In the UK, this has been the case since 2003 for employees with more than 26 weeks service.
However the directive will only offer employees the right to request flexible work arrangements, but employers will not be under an obligation to grant the request.
Karen O’Reilly, founder of Employflex, said that the Irish Government now has a chance to lead the way in Europe when it comes to flexible work practices.
“This year the Irish Government must implement this new legislation from the EU on the right for carers and parents to request flexible work arrangements. If the Irish Government went a step further and opened this up to everyone in the workplace, not just carers and parents, this would be a real commitment to changing the flexible work landscape and help Ireland gain competitive advantage in the global war for talent.”
Flexible working request
Ms O’Reilly points out however that just because an employee will have the right to request flexible working arrangement, it doesn’t mean the request will be granted.

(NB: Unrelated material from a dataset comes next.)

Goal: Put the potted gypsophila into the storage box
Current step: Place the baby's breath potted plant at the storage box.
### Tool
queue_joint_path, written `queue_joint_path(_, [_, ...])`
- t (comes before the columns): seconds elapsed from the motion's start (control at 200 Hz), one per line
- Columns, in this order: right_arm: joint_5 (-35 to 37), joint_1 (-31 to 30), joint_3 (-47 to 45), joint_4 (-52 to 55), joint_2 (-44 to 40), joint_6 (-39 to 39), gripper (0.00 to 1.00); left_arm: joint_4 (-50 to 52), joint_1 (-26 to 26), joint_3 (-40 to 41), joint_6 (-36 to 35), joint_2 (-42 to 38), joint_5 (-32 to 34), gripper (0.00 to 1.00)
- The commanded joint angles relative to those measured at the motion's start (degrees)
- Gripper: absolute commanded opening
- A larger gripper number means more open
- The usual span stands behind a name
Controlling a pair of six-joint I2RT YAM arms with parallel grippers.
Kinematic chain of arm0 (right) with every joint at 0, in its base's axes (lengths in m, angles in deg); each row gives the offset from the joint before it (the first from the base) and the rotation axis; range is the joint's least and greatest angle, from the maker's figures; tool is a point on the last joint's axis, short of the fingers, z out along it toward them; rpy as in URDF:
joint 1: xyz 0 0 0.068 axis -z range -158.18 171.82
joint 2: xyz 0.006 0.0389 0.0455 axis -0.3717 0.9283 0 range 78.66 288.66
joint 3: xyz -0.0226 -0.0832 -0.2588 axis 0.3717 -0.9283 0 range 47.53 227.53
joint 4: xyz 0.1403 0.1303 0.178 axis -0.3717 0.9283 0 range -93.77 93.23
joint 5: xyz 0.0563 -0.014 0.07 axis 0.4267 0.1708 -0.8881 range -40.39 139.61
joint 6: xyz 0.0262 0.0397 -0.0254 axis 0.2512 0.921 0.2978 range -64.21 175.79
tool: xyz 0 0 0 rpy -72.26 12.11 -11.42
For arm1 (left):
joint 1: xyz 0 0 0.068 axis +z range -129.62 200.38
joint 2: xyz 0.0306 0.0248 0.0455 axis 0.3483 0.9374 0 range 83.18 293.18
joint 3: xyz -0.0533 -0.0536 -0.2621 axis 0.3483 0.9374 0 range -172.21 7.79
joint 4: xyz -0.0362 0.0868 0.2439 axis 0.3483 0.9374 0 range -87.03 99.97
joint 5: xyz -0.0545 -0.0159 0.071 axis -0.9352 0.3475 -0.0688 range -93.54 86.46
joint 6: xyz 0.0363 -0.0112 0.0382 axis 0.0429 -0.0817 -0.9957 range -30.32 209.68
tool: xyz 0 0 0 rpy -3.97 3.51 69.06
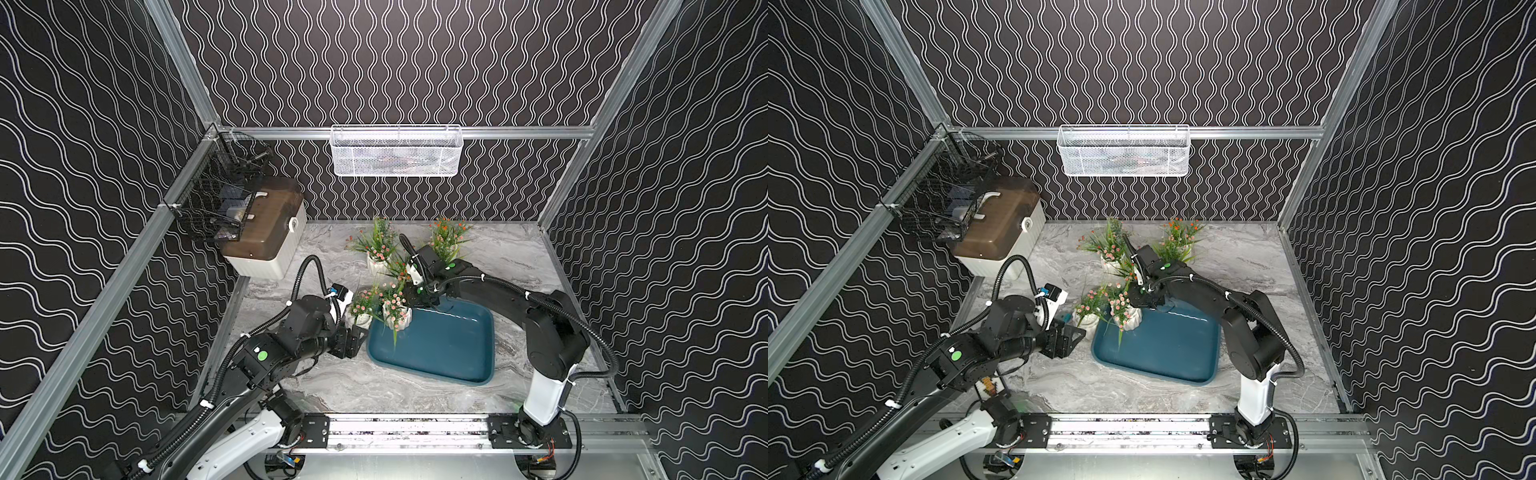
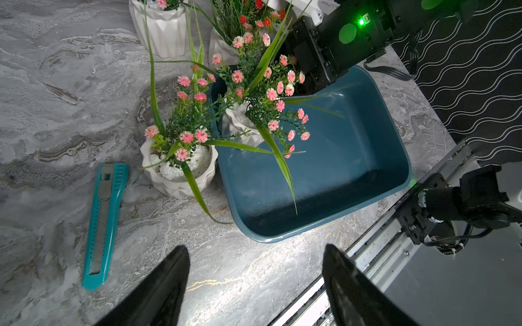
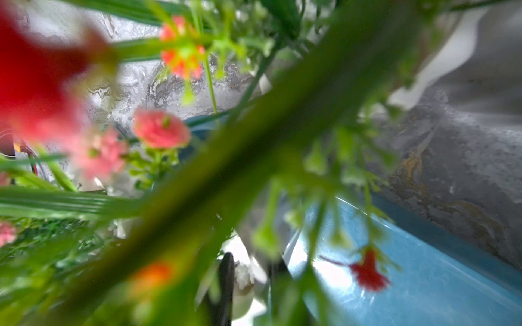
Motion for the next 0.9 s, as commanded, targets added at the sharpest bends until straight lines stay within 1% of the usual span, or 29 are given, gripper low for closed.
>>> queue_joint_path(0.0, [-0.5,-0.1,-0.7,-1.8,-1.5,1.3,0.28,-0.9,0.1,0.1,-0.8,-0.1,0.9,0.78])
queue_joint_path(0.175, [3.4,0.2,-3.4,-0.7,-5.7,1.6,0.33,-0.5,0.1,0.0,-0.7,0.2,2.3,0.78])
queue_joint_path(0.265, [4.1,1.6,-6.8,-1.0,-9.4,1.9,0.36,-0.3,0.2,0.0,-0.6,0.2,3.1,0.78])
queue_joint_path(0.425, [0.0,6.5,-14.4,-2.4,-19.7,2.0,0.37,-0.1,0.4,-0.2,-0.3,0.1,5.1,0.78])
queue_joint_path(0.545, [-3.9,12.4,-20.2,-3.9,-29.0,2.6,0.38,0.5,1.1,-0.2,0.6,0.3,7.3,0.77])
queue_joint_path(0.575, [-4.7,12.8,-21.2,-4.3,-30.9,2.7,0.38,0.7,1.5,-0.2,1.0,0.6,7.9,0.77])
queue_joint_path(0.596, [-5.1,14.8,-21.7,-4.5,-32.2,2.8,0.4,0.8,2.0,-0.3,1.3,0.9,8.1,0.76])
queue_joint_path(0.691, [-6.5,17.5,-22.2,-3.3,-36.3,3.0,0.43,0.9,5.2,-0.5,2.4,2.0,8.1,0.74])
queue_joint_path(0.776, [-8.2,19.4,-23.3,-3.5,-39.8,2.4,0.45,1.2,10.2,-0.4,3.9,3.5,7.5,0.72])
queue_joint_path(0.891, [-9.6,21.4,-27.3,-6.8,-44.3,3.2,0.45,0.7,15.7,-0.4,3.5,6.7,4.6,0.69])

“We will of course be encouraging employers to look outside the box and find ways that flexible work arrangements can work for everyone. If the pandemic has shown us anything when it comes to work it is that workers are resilient and new ways of working can work for everyone. Work/life balance is so important and employers and employees must work together to ensure this is achievable.”
Employflex is establishing a Flexible Work friendly database which will include flexible friendly workplaces. Any company which is deemed ‘Flexible Friendly’ will be awarded the “Flexible Place to Work’ badge. To obtain the ‘Flexible Place to Work’ accreditation, companies must meet nine out of 10 criteria which will be judged by Employflex.
“We want to separate the companies that are just paying lip service to their flexible work policy from the companies that are truly embracing a flexible work culture,” Ms O’Reilly said.
“Hybrid and remote work are not the same as flexible work. Flexible work can be small but important gestures such as having an hour off in the morning and afternoon for school drop-offs or having an extended lunch break to care for a loved one. Flexible work can also be compressed hours, full time with flexibility, annualised hours, job share, term time and part time. Now is the time to really embrace flexible work in Ireland. We need to ensure Flexible Work is not just a luxury but a right.”